### What you have to do:
Your copy of the entries below should hold exactly the lines from the one containing "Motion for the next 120" to the one containing "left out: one", inclusive, and no pictures.

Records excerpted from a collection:
======

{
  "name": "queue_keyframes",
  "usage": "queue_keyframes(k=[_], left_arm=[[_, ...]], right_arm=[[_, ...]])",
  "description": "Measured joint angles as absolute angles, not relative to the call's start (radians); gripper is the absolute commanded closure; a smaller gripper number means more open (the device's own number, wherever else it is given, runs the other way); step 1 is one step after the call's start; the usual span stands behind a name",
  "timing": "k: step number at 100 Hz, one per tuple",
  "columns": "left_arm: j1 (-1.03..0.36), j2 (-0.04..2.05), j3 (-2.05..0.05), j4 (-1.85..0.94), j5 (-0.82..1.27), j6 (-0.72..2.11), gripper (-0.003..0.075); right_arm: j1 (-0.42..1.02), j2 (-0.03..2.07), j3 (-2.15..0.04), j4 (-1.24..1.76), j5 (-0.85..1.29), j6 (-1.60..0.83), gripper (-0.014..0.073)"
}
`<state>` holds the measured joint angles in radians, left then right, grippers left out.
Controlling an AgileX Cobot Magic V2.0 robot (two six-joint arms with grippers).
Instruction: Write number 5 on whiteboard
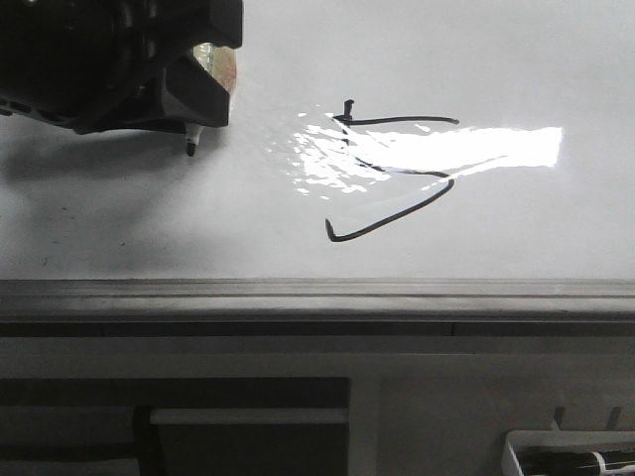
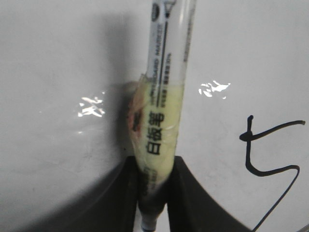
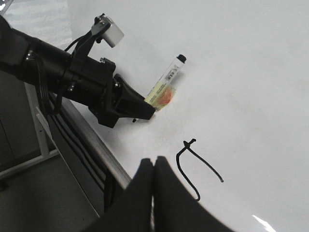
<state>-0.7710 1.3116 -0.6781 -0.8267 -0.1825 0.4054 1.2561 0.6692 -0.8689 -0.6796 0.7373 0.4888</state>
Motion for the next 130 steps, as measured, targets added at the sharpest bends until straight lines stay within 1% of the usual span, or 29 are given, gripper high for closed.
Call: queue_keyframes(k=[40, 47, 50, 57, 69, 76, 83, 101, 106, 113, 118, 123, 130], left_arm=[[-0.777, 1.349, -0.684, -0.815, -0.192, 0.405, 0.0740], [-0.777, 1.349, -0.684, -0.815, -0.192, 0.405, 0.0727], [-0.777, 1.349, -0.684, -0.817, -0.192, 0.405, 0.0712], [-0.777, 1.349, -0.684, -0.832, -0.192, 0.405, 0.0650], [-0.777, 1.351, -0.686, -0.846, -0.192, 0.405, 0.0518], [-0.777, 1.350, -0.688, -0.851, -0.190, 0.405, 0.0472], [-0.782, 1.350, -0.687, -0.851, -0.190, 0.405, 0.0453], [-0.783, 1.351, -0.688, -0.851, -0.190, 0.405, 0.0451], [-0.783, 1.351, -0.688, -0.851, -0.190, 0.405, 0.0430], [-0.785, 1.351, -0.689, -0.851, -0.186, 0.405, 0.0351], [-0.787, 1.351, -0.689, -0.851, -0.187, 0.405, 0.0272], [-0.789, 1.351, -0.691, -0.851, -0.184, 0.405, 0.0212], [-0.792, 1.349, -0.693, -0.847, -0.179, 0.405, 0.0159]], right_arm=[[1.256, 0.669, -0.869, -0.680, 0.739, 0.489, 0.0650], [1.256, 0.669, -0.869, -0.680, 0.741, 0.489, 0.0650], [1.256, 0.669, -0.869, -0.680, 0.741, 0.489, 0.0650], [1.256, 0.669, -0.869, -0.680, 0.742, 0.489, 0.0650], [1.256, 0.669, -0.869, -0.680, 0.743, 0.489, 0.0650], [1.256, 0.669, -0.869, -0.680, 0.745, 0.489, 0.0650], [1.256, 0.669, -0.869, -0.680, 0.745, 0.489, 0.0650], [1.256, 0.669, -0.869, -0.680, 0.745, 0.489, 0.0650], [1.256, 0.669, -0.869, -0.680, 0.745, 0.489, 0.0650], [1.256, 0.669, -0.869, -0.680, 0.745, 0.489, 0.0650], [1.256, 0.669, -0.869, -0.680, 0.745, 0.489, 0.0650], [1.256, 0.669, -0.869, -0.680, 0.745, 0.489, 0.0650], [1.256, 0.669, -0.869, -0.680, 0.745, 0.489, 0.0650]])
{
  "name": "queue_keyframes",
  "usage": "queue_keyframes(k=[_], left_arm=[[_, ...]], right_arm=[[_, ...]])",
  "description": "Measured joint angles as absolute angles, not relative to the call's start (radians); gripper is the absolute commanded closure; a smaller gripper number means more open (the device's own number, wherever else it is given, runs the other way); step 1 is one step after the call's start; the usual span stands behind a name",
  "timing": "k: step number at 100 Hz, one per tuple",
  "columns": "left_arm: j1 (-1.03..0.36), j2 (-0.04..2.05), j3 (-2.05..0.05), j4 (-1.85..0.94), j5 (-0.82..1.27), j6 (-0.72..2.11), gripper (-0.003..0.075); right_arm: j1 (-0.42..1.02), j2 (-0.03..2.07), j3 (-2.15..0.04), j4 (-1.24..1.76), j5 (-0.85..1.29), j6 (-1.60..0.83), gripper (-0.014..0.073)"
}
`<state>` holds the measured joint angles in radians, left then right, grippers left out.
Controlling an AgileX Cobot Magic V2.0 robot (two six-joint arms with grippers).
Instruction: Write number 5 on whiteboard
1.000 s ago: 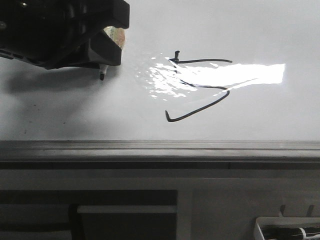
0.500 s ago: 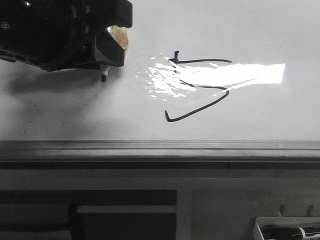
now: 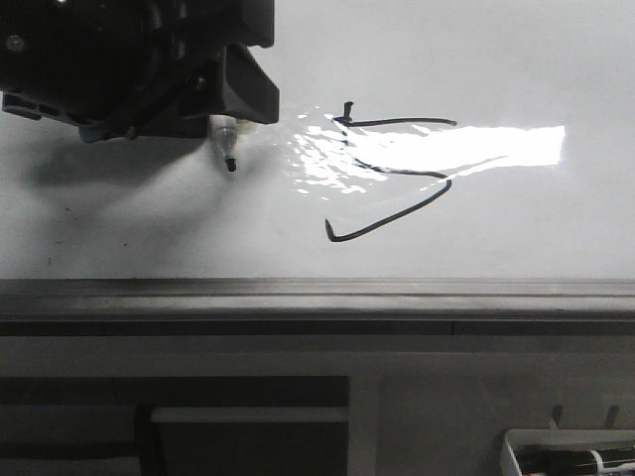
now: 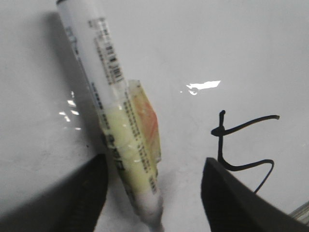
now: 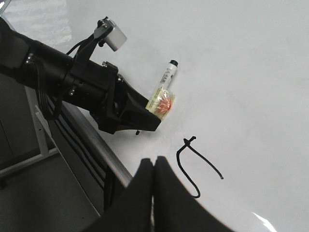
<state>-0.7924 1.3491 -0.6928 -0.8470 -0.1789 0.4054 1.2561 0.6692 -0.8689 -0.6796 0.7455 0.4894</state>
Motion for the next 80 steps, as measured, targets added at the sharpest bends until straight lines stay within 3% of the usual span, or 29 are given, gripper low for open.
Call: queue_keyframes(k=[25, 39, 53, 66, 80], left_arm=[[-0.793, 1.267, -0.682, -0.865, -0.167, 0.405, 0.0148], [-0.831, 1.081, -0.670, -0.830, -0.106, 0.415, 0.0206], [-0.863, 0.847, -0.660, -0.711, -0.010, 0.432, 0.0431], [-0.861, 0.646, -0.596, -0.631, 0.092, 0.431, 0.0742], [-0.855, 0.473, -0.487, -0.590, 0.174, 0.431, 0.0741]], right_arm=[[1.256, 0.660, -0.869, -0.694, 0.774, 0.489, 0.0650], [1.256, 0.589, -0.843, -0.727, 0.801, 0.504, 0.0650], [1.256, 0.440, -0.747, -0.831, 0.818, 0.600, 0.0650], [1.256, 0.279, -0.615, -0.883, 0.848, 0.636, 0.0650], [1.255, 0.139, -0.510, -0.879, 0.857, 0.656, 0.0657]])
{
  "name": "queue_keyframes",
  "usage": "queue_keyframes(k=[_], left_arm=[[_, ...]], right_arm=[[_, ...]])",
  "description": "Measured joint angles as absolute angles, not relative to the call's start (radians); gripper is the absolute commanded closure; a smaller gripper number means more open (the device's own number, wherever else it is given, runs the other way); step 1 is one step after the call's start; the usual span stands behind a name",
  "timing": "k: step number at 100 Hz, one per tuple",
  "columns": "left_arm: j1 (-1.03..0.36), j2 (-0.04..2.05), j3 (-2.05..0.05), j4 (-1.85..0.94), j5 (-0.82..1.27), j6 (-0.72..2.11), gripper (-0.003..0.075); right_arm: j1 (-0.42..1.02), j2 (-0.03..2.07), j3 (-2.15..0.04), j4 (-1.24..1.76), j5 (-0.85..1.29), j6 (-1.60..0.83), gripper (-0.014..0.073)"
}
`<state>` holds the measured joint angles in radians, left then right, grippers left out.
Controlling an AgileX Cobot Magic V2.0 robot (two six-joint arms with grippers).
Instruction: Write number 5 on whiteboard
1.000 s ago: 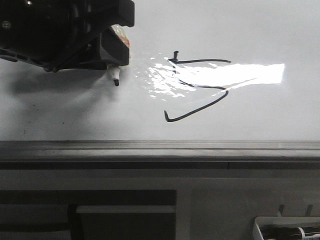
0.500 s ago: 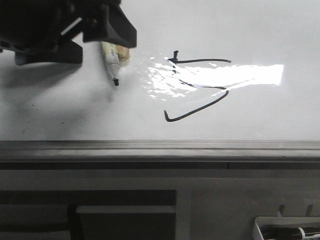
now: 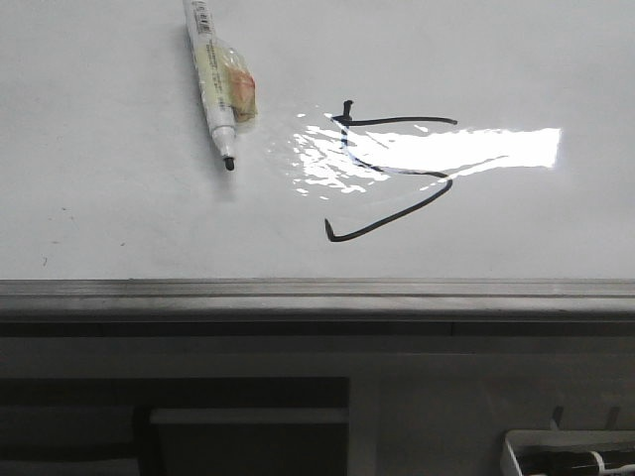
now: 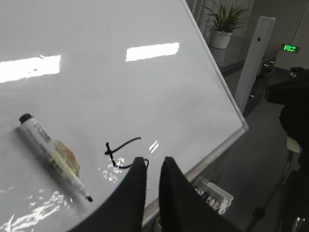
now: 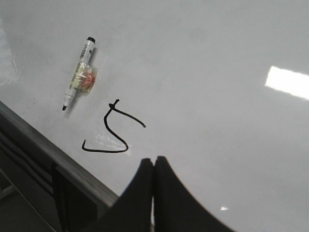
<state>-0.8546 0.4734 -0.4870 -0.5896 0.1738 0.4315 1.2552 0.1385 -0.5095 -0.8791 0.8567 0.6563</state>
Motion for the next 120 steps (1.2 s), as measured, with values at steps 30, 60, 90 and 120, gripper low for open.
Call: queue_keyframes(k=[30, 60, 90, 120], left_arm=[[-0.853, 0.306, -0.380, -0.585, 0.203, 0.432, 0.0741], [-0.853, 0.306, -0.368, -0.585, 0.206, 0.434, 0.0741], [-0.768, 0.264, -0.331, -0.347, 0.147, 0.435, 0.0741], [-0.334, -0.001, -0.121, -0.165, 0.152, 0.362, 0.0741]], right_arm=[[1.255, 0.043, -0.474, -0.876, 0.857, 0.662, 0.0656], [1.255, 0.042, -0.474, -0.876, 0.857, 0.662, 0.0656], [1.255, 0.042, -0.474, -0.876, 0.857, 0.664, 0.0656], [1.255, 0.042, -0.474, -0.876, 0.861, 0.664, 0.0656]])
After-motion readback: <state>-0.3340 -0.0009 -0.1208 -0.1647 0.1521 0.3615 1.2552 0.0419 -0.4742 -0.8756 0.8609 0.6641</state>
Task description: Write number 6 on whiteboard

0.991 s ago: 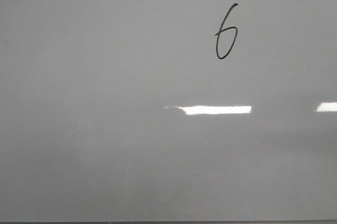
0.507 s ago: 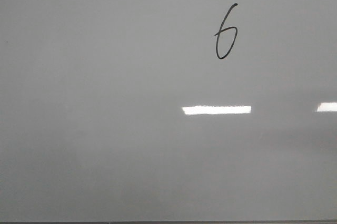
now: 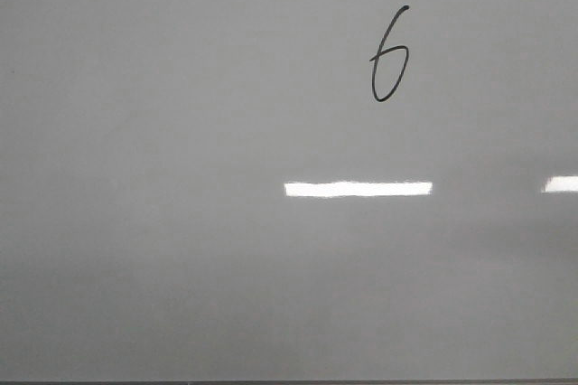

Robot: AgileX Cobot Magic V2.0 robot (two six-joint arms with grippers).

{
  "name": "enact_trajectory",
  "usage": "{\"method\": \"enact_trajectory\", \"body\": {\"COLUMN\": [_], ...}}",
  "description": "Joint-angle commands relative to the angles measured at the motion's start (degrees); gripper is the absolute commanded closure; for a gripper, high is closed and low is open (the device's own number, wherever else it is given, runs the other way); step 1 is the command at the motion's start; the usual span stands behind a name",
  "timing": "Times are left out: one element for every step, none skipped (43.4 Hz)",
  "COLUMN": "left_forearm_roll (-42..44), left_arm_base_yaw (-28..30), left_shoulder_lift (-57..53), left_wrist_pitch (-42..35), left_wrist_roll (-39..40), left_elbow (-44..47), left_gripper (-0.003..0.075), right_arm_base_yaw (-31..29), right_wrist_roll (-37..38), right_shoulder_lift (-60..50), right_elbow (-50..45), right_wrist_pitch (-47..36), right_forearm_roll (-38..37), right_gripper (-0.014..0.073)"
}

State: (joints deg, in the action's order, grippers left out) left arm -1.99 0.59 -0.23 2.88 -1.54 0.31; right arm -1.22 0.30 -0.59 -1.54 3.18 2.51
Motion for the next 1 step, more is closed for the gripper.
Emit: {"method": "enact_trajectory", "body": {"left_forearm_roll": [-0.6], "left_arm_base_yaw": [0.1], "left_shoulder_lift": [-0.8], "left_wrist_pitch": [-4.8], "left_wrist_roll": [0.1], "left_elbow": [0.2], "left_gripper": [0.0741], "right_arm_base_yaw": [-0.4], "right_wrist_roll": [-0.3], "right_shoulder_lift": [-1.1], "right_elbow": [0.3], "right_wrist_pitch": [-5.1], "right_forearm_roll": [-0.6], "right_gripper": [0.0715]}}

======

### Your response:
Motion for the next 120 steps (1.2 s), as measured, with values at steps 30, 60, 90 and 120, gripper low for open.
Call: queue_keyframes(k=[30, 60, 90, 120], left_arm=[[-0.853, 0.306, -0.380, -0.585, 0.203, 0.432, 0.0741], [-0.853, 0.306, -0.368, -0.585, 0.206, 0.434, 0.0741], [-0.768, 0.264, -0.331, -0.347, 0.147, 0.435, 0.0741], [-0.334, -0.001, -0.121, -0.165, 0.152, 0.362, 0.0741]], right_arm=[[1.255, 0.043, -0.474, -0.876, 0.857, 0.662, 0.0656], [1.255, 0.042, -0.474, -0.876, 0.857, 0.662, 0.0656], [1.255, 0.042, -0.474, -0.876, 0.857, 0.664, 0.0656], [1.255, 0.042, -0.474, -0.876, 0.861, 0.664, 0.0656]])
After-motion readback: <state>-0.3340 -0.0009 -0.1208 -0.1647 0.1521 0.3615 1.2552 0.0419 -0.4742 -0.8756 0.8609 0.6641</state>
Task description: Write number 6 on whiteboard

0.991 s ago: 
0.507 s ago: 
now: 

Robot: AgileX Cobot Magic V2.0 robot (two six-joint arms with grippers).

{
  "name": "enact_trajectory",
  "usage": "{\"method\": \"enact_trajectory\", \"body\": {\"COLUMN\": [_], ...}}",
  "description": "Joint-angle commands relative to the angles measured at the motion's start (degrees); gripper is the absolute commanded closure; for a gripper, high is closed and low is open (the device's own number, wherever else it is given, runs the other way); step 1 is the command at the motion's start; the usual span stands behind a name",
  "timing": "Times are left out: one element for every step, none skipped (43.4 Hz)",

What the exercise required has been answered in full.